### WHAT IS REQUIRED
Pictures are to be dropped from the copy. Retype the listing exactly.

::::

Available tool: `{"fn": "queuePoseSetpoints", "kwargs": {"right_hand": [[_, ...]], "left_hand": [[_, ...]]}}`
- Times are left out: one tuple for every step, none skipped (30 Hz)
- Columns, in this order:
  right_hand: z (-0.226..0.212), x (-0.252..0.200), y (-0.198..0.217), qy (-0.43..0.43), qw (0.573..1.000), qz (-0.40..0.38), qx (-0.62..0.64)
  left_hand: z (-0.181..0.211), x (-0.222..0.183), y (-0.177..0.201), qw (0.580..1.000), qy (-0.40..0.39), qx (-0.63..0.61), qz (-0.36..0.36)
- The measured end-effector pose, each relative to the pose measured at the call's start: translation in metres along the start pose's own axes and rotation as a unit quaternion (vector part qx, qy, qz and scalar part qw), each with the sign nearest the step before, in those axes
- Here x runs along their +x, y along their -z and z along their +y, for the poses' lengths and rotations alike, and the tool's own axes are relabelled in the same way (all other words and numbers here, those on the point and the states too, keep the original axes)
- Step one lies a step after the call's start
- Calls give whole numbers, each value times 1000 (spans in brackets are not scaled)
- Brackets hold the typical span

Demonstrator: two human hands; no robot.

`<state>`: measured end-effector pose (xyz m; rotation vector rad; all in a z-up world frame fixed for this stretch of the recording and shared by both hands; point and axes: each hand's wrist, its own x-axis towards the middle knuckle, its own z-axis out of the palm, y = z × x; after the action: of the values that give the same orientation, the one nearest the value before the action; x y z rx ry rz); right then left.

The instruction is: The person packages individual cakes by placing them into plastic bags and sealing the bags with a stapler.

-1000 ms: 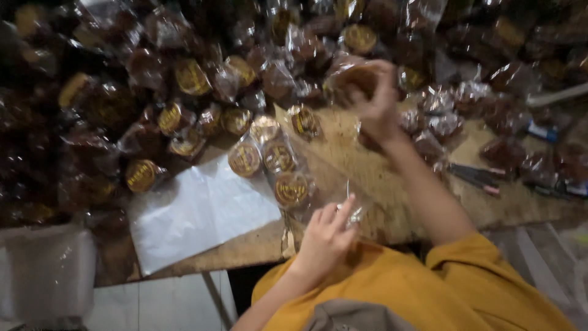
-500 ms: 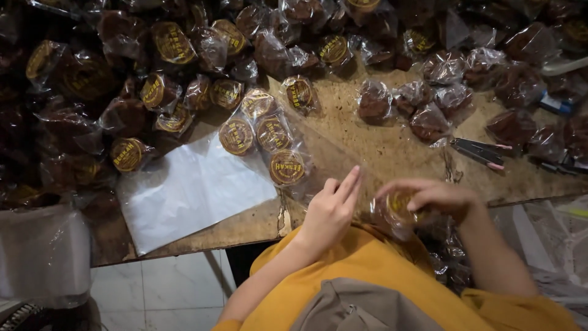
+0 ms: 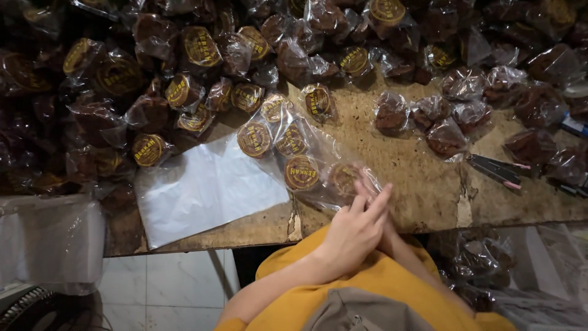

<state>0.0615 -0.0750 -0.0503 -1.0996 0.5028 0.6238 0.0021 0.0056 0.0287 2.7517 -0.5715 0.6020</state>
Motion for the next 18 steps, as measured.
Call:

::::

### EXERCISE RESPONSE
Available tool: `{"fn": "queuePoseSetpoints", "kwargs": {"right_hand": [[_, ...]], "left_hand": [[_, ...]]}}`
- Times are left out: one tuple for every step, none skipped (30 Hz)
- Columns, in this order:
  right_hand: z (-0.226..0.212), x (-0.252..0.200), y (-0.198..0.217), qy (-0.43..0.43), qw (0.573..1.000), qz (-0.40..0.38), qx (-0.62..0.64)
  left_hand: z (-0.181..0.211), x (-0.222..0.183), y (-0.177..0.201), qw (0.580..1.000), qy (-0.40..0.39), qx (-0.63..0.61), qz (-0.36..0.36)
- The measured end-effector pose, each relative to the pose measured at the call's start: translation in metres along the start pose's own axes and rotation as a unit quaternion (vector part qx, qy, qz and scalar part qw), each with the sign nearest the step before, in those axes
- Here x runs along their +x, y along their -z and z along their +y, for the poses' lengths and rotations alike, and the tool's own axes are relabelled in the same way (all other words and numbers here, those on the point and the states too, keep the original axes)
- Step one lies a step after the call's start
- Calls give whole numbers, each value times 1000 (spans in brackets are not scaled)
- Brackets hold the typical span

Demonstrator: two human hands; no robot.

`<state>`: measured end-effector pose (xyz m; rotation vector rad; all in a z-up world frame fixed for this stretch of the recording and shared by both hands; point and axes: each hand's wrist, its own x-axis towards the middle knuckle, its own z-axis out of the palm, y = z × x; after the action: of the values that give the same orientation, the one nearest the value before the action; x y z rx ry rz); right then left.

The instruction is: The person packages individual cakes by placing them into plastic bags and sealing the bags with a stapler.

-1000 ms: 
-500 ms: 
+0 ms: 

<state>0.0615 -0.0750 -0.0503 -1.0996 0.5028 0.6238 0.0021 0.0056 0.0287 2.7517 -0.5715 0.6020</state>
Motion for the next 18 steps, as measured.
Call:

This answer has now been given in full.